In one of the few studies that has measured sexual harassment occurrences among teens who work part time, 35 percent of 712 high school students surveyed said they had experienced it.
"Part of the problem is they have no frame of reference," said Susan Fineran, a University of Southern Maine social work professor who conducted the study. "These are girls' first jobs."
That naiveté seems to be changing. "I think the schools are now starting to do more training and put the word out to the kids because schools have their own sexual harassment problems to worry about," said Craig Pratt, a human resources consultant in Oakland, Calif. "Today's teens have more awareness than they had four or five years ago because schools have had to ramp up their awareness of it."
Companies are also more aware of sexual harassment issues and are increasingly providing harassment training to new employees, which makes employees more aware of right and wrong, said Susan Strauss, a consultant who specializes in teen harassment. "I think it sounds like teens are taking heed," she said. "Workplaces as a whole . . . are taking the issue of harassment a little bit more seriously. It makes sense that teens are recognizing it."
Tiffany Grabin, now 25, was the complainant in one of the first cases in which the EEOC focused on teens being harassed at work. When Grabin was 18 and working at a now-defunct athletic footwear store in San Jose, she alleged that a co-worker and a supervisor sexually teased her, taunted her and goaded customers into propositioning her. When the primary harasser put his hands around her neck and asked, "What would your boyfriend do if I snapped your neck right now?" Grabin quit.
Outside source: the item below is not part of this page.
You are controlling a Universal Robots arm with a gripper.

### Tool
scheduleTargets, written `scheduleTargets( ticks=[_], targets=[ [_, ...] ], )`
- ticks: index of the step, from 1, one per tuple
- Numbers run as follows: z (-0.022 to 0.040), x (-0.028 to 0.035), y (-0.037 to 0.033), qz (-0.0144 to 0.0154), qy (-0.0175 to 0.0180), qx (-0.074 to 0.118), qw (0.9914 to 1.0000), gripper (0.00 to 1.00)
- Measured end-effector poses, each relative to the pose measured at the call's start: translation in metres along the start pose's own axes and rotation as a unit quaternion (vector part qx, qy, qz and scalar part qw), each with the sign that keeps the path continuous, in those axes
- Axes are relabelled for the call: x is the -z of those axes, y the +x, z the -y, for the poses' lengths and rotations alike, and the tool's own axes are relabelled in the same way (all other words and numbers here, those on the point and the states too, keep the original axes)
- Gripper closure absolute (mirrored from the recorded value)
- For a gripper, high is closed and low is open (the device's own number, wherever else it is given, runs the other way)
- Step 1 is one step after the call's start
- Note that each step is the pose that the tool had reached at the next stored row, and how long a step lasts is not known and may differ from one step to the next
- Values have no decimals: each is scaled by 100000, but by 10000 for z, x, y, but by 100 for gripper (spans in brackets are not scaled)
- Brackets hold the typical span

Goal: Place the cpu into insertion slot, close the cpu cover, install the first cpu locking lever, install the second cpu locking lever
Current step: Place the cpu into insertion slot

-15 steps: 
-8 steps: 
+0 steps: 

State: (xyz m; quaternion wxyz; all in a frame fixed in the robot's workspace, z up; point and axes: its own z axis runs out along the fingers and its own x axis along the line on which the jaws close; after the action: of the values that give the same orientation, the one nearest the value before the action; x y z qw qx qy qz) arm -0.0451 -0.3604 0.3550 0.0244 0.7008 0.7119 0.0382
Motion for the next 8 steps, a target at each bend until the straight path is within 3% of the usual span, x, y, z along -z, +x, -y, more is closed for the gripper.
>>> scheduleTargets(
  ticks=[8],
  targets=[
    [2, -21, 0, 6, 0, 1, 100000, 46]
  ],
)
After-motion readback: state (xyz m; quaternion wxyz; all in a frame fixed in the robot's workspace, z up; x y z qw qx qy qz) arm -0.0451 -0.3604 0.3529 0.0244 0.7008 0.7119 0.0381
'I didn't know what to do about it'
"I knew that it's not appropriate to be treated that way, but I didn't know what to do about it," Grabin, who now lives and goes to school in Los Angeles, said in an interview. "Part of the problem was management. When a grown man is saying things about you, how do you complain to him?"
Her mother found a lawyer, and Grabin's case ended up with Marcia Mitchell, senior trial attorney for the EEOC in San Francisco. "Since then, we've paid much more attention to when charges involved teenagers. Now we're tuned in and seeing more of it," Mitchell said.
The case against the store was settled in March 2001, and Grabin received $111,250, according to the EEOC.
"Just because you're a teenager doesn't mean you don't have rights," Grabin said. "There are laws, and if you know your rights, you are better able to stand up for yourself."